Me sensibiliza mucho. Ya el solo hecho de tener la posibilidad de hablarlo me conmueve, así que imaginate cuando estoy testimoniando a víctimas. Vuelvo de esos viajes con cargas emocionales muy fuertes. Pero como te decía recién, es mi patrimonio de vida. Cuando era niño, yo ya dibujaba mapas con figuras que protegieran a quienes estaban dentro de ellos o, como conté algunas veces, le pedía a mi vieja una goma gigante para borrar los límites geográficos del mundo. Todo el tiempo tengo situaciones que son como preavisos, cosas que me pasaron y tienen relación con lo que hice más adelante.
- En unos días cumplís 70 años, ¿qué te provoca?

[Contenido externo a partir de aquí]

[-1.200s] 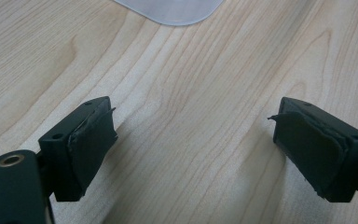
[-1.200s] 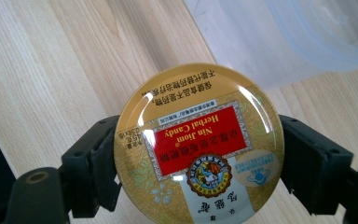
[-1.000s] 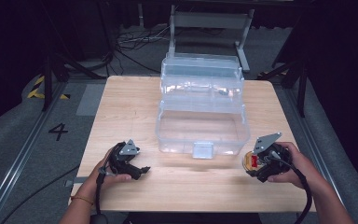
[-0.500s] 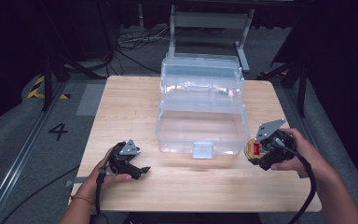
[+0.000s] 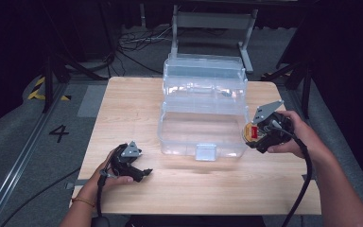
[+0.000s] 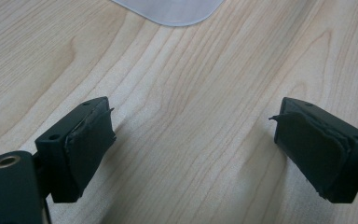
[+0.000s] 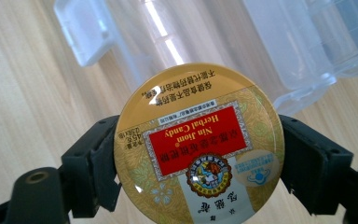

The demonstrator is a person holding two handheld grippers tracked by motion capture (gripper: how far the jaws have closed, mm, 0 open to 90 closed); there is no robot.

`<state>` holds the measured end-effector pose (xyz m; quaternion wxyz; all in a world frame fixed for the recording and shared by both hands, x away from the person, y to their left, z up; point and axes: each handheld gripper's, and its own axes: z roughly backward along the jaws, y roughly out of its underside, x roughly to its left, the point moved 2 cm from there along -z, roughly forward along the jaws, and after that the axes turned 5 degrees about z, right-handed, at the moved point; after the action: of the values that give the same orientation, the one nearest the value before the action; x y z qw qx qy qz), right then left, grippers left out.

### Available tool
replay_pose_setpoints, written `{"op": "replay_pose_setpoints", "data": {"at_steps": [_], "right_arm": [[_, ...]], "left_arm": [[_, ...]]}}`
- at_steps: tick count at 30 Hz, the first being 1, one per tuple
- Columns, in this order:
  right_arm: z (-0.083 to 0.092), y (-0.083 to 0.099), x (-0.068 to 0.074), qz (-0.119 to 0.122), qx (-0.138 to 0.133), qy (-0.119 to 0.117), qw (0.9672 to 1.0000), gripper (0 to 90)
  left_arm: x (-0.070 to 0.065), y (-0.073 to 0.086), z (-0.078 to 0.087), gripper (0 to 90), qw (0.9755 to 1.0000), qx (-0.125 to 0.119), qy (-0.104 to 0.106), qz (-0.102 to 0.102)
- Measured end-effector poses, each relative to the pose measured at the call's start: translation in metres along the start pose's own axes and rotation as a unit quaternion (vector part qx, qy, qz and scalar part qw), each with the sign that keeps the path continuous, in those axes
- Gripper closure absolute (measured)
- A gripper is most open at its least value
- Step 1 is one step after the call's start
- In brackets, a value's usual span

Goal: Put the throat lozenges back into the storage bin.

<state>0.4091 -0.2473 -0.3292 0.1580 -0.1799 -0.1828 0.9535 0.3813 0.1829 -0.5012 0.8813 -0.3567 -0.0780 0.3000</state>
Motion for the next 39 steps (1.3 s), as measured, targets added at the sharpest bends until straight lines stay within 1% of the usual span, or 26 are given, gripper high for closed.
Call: {"op": "replay_pose_setpoints", "data": {"at_steps": [1,7,9,12,14,16,18,20,22,24,25,26,27,29,31,33,37,39], "right_arm": [[-0.001,-0.002,-0.003,0.002,0.001,0.003,1.0000,20.5],[-0.011,-0.012,-0.017,0.000,0.009,-0.001,1.0000,20.5],[-0.014,-0.016,-0.019,0.001,0.009,-0.001,1.0000,20.5],[-0.021,-0.020,-0.024,0.003,0.011,-0.007,0.9999,20.5],[-0.026,-0.022,-0.025,-0.002,0.010,-0.016,0.9998,20.5],[-0.032,-0.025,-0.026,0.005,0.013,-0.017,0.9998,20.5],[-0.037,-0.028,-0.027,0.005,0.016,-0.022,0.9996,20.5],[-0.042,-0.029,-0.027,0.011,0.016,-0.024,0.9995,20.5],[-0.048,-0.031,-0.027,0.010,0.018,-0.031,0.9993,20.5],[-0.051,-0.032,-0.026,0.012,0.022,-0.029,0.9993,20.5],[-0.056,-0.033,-0.026,0.014,0.028,-0.030,0.9990,20.5],[-0.058,-0.033,-0.026,0.015,0.031,-0.034,0.9988,20.5],[-0.062,-0.032,-0.027,0.013,0.037,-0.040,0.9984,20.5],[-0.066,-0.030,-0.027,0.008,0.037,-0.041,0.9984,20.5],[-0.069,-0.028,-0.028,0.009,0.039,-0.045,0.9982,20.5],[-0.072,-0.026,-0.028,0.005,0.042,-0.043,0.9982,20.5],[-0.077,-0.024,-0.030,0.003,0.047,-0.048,0.9978,20.5],[-0.080,-0.023,-0.030,0.008,0.052,-0.045,0.9976,20.5]], "left_arm": [[0.000,0.000,0.000,11.9,1.0000,0.000,0.000,0.000],[0.000,0.000,0.000,11.9,1.0000,0.000,0.000,0.000],[0.000,0.000,0.000,11.9,1.0000,0.000,0.000,0.000],[0.000,0.000,0.000,11.9,1.0000,0.000,0.001,0.000],[0.000,0.000,0.000,11.9,1.0000,0.000,0.000,0.000],[0.000,0.000,0.000,11.8,1.0000,0.000,0.000,0.000],[0.000,0.000,0.000,11.9,1.0000,0.000,0.000,0.000],[0.000,0.000,0.000,11.8,1.0000,0.000,0.000,0.000],[0.000,0.000,0.000,11.9,1.0000,0.000,0.000,0.000],[0.000,0.000,0.000,11.9,1.0000,0.000,0.000,0.000],[0.000,0.000,0.000,11.9,1.0000,0.000,0.000,0.000],[0.000,0.000,0.000,11.9,1.0000,0.000,0.000,0.000],[0.000,0.000,0.000,11.9,1.0000,0.000,0.000,0.000],[0.000,0.000,0.000,11.9,1.0000,0.000,0.000,0.000],[0.000,0.000,0.000,11.9,1.0000,0.000,0.001,0.000],[0.000,0.000,0.000,11.9,1.0000,0.000,0.001,0.000],[0.000,0.000,0.000,11.8,1.0000,0.000,0.001,0.000],[0.000,0.000,0.000,11.8,1.0000,0.000,0.001,0.000]]}}
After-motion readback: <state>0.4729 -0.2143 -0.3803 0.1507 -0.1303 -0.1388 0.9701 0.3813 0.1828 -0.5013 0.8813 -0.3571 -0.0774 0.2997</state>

Me confirma las ganas de seguir bregando para envejecer con sabiduría. Sigo siendo coqueto, me gusta verme bien, aunque quizás ya no sea el galán que fueron algunos de mis personajes. Voy a seguir haciendo gimnasia para poder agacharme sin problemas a los 80. Mi mujer y mi hija me quieren hacer una gran fiesta, pero yo no soy de eso, prefiero un asadito con amigos, vino y listo, ya está.
Agradecimiento: Perramus.
EL TEATRO MUSICAL
Uno de sus primeros trabajos como actor fue una adaptación musical de la historia de Camila O’Gorman (“Malísima”, reconoce). Mucho tiempo después, fue parte de Siddartha. Ya más cerca en el tiempo, junto a un grupo de artistas venezolanos refugiados que conformaron la compañía Latin Box Machine, hizo una versión sinfónica de El Principito en el Movistar Arena. El año pasado, personificó al rey Tritón en La Sirenita y actualmente interpreta a Jackie, padre del protagonista en la versión musical de Billy Elliot (con composiciones de Elton John), que continúa hasta fin de mes en el teatro Ópera de la ciudad de Buenos Aires. Más adelante, este mismo año, filmará una película en Guatemala con productoras de ese país, México y España: “Es una ciencia ficción, algo medio del estilo de Avatar”, adelanta.